» **What you should do**
In this exercise, the data must be written out exactly.

» **Dataset content**

┌──

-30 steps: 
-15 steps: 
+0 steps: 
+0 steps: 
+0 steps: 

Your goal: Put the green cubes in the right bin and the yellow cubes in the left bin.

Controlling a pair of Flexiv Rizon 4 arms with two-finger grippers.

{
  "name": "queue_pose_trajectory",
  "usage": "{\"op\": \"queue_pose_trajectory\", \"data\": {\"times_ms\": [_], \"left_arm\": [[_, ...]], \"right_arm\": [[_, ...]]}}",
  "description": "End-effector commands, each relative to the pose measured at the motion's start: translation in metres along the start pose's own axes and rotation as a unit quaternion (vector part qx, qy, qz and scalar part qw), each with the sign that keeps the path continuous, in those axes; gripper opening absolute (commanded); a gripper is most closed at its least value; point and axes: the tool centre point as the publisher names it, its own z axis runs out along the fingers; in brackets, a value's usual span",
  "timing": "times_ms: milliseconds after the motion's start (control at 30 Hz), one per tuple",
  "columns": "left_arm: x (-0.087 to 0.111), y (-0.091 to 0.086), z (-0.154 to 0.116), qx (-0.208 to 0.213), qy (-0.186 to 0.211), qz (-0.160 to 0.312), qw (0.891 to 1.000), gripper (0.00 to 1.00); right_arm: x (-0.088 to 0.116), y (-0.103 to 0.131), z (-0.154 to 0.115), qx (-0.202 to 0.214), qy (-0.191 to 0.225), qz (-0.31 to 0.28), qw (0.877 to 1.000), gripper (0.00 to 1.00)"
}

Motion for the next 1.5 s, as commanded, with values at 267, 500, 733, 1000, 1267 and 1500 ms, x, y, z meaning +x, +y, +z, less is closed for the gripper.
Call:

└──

» **Answer to this exercise**
-30 steps: 
-15 steps: 
+0 steps: 
+0 steps: 
+0 steps: 

Your goal: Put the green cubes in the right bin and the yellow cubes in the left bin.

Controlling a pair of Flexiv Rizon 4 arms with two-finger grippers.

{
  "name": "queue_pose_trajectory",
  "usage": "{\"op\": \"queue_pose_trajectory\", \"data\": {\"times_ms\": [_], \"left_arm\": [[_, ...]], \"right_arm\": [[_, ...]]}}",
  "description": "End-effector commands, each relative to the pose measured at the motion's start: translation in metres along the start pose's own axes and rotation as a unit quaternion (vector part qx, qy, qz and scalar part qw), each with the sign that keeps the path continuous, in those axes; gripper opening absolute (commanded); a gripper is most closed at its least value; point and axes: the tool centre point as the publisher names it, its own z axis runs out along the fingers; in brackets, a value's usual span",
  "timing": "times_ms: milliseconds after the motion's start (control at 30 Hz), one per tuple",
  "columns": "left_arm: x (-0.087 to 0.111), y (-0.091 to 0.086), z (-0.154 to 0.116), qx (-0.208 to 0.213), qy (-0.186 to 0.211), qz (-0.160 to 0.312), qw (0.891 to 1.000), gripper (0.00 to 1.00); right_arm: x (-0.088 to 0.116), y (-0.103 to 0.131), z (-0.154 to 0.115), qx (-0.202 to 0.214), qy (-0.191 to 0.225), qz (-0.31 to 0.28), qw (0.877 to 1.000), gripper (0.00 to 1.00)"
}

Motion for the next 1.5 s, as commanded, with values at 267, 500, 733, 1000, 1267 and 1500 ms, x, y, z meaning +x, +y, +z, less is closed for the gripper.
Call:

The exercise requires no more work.